Все произошло так быстро, что Михоэлс даже головой потряс: не привидилось ли ему это с пьяных глаз? Но хмель как-то разом выскочил, а на снегу явственно чернели оставленные прохарями урок бороздки. Михоэлс заглянул в подворотню. Студенты курили, а на асфальте валялись те двое. Увидев Михоэлса, один из студентов довольно резко сказал:
- Проходите, гражданин! Следуйте своей дорогой.
На следующее утро черная "эмка" с Иваном Степановичем снова торчала у его подъезда, а Фефер с этого дня и близко к ней не подходил.
Недели через три произошел еще один странноватый случай. Когда Михоэлс после утренней репетиции выходил из служебного хода, к нему кинулся какой-то смуглый круглолицый парень, похожий на татарчонка. В руках у него был то ли пакет, то ли большой конверт. И вновь, не успел он приблизиться к Михоэлсу, появились какие-то двое, не прежние студенты, а другие, постарше, оттеснили татарчонка за угол.

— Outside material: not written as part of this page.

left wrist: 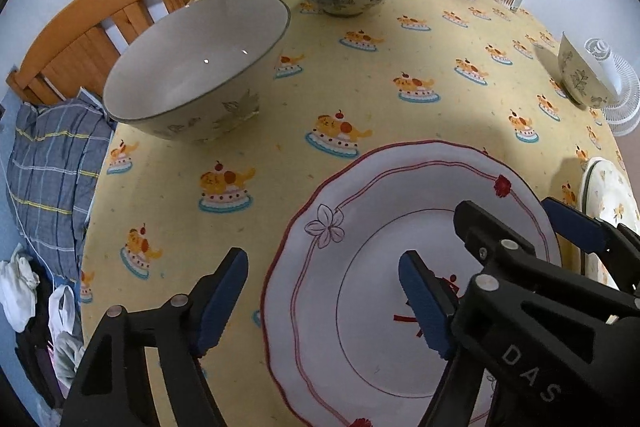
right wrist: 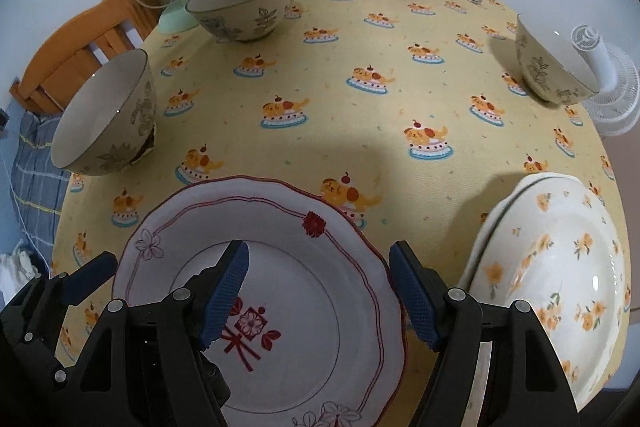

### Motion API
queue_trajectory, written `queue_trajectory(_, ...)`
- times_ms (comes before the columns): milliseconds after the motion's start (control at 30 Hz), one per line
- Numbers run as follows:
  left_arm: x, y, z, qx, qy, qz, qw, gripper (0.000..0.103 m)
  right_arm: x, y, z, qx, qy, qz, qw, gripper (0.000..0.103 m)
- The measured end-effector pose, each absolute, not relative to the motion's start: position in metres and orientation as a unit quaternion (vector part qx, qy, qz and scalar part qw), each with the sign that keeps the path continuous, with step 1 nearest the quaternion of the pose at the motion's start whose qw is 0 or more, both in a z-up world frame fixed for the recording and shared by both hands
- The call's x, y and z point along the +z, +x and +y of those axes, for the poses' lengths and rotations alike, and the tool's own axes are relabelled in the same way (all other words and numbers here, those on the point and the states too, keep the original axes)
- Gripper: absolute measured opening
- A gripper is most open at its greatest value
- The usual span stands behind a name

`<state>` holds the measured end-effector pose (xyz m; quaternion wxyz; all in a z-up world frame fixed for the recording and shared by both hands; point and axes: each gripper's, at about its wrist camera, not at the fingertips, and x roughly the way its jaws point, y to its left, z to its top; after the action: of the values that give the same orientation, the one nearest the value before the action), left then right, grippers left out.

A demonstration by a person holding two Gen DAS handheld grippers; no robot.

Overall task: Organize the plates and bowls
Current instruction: 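Move both grippers toward the red-rimmed white plate, then close both grippers on the rim of the red-rimmed white plate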

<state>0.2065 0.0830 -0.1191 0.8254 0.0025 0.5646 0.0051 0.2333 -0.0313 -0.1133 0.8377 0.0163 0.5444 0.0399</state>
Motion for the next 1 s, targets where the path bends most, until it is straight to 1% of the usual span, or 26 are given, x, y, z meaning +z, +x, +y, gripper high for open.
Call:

1 2 3 4 5 6 7 8 9 10 11 12 13 14 15 16 17 18 19 20 21 22 23 24 25 26 27 28 29 30 31 32 33 34 35 36 37 38 39 40 41 42 43
Странная, если вдуматься, жизнь. На сцене был он и одновременно не он. Рука была его, но жест чужой. Никогда он так не брал хлеб, как в "Тевье-молочнике". Никогда не держал папиросу так, как дантист Гредан в "Миллионере, дантисте и бедняке" Лабиша. Пробовал повторить эти жесты не на сцене, а в той, закулисной жизни. Нет, не получалось, неловко. Глаза были его, но видели не так и не то. Возможно ли, чтобы он мог взглянуть на Асю, Наташку и Нинку так, как Лир в первом акте смотрит на своих дочерей? Невидяще, почти злобно, даже ноздри подрагивают от презрения. Разве что смотреть на знакомые места он смог бы, наверное, так, как смотрит горемыка Вениамин из "Путешествия Вениамина Третьего" в Святую землю.
Странное ремесло. Даже жутковатое. Раньше не понимал, почему все религии так люто преследуют комедиантов. Как ведунов, колдунов. На Руси даже было запрещено хоронить их в церковной ограде. Как самых великих грешников самоубийц. Только позже понял. Самоубийца покушается на высшую прерогативу Создателя - даровать жизнь живому и отнимать ее. В те же единовластные владения Бога вторгается и актер. Он создает новую жизнь. Люди, созданные им в крашеной холстине кулис, выношенные на дощатом полу репетиционных и исторгнутые с неслыханным в природе бесстыдством перед сотнями глаз, не исчезают одновременно с выключенными огнями рампы. Они живут в памяти зрителей наравне с живыми, реально существующими людьми, смешат, утешают, заставляют думать. Не есть ли это высший знак подлинности этих странных фантомов?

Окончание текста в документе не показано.